On my Creepbook for Business feed, the following paid content appeared today;
This piqued my interest because I’ve long suspected that, if species preservation of the “big five” in Africa was agreed to be an important aim (excuse the pun), then making hunting an efficient and sustainable industry would be the most probable route to success.
Certainly, if observable results were something one took seriously, nearly every alternative that had been tried so far hasn’t worked effectively
Similarly, if we wanted to significantly reduce the impact of poaching of elephants and rhino for ivory, flooding the market with cheaper farmed ivory might well be the only solution.
I suppose there are two other alternatives; either raise the standard of living in sub-Saharan Africa to a level where there were plenty of other employment opportunities that didn’t involve killing elephants or persuade a billion Chinese people that ivory powder doesn’t cure bone tumours.
Ockham’s Razor suggests farming is the most likely solution.
I’m not an expert on the complexities of African hunting economics, politics and species protection so I’ll defer to others with more insight.

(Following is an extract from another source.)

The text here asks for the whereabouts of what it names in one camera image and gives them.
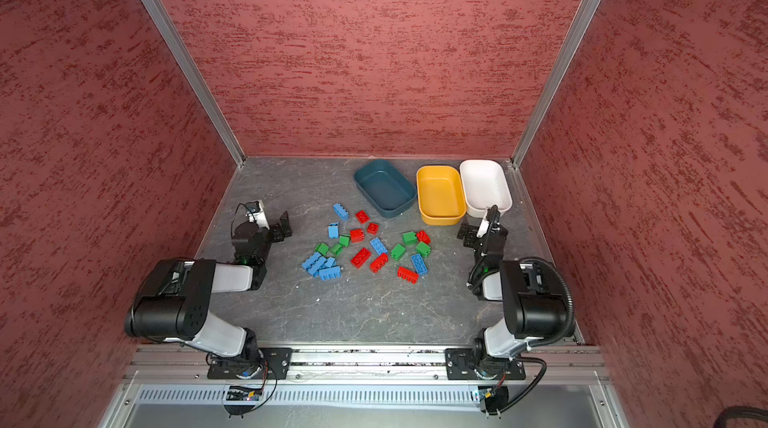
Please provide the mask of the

However, the link to ENergise REsources was intriguing. Firstly, that’s a really annoying capitalisation of the 2nd letters and secondly, who are they what are they all about?
From their website;
Ok, on the one hand it’s admirable that they are offering services pro bono to charities. On the other hand, they are clearly quite choosy about which charities they are going to help.
Which charities?
Basically, any that work in the fields of the Guardian’s favourite cause célèbres.
Exhibit A;
Exhibit B;
Exhibit C;
The website shows a list and the profiles of the current members (about 25 of them) and, frankly, there’s nary a single private sector worker amongst them. If you were a charity looking for some pro bono advice from an IT professional with exactly the same ideas and experience as every other IT professional who’s ever worked for you, you’ve come to the right place.
What’s really amusing though, is the unthinking acceptance of the Guardian/BBC/NY Times prioritisation of issues to be solved. If you hadn’t read the previous paragraphs on this page and I had asked you to write a list of the top 10 priorities for left wing charities, I imagine you’d have repeated nearly all the content on their website.
This is an alternative approach that they have not considered however;
Bjorn Lømborg’s Copenhagen Consensus.
Bill’s Opinion
The refreshing thing about the Copenhagen Consensus is their recognition that, when talking about about finite resources, environmentalists almost always forget that economic resources and human hours are also finite; a dollar spent on the solution to a problem cannot be spent on another problem. Similarly, an hour of your time spent on one solution can’t be re-spent somewhere else.
In fact, it’s worse than that; there are a myriad of potential solutions to the same problem, and logic states these should be prioritised by likely success and impact.
In effect, what the Copenhagen Consensus recognises that few others in the field do, or choose to ignore, is the concept of opportunity cost.
Once you apply that economic lens, our old friend Vilfredo Pareto can bring his ruler into play and measure which activities we should do first and which we should drop because they only feel nice rather than doing any good.
But if you really want to confirm that Lømborg is an outcome-driven, facts don’t care about your feelings sort of chap, sign up to the website; when you’re asked to select a country of residence, they list USA first, not Afghanistan.
This is a group that logical thinkers can get behind without having to suffer the ideological crap.
How refreshing.
A kilo of rhino horn retails for multi megabucks. Even at the front line where it’s a thousand times cheaper, it’s eminently worth risking your life to poach. Now I have a very earnest conservationist friend who insists that a breeding programme won’t work. We won’t mention any names Gavin, it wouldn’t be fair. Although the rhino horn would be harvested painlessly and “sustainably” from living animals, the end user would reject the farmed product as being too prole. The high rollers would insist on “real” bush-bred poached horn. There is, as Louis Bromfield would have said, something in what my friend says.
My view is that if the price comes down far enough, it won’t be worth risking your life to poach. As numerous commentators have mentioned, rhino deaths have accelerated every year since CITES. That was about forty years ago, and banning trade has obviously failed. Flooding the market with farmed rhino horn might be the answer. We won’t know until it’s tried.
Thanks. That confirms (by anecdote not empirical data) my suspicion.
Has there been any attempt to try it, do you know?
Look at rare breed pigs/cattle etc.; the most successful attempts to preserve them are commercial.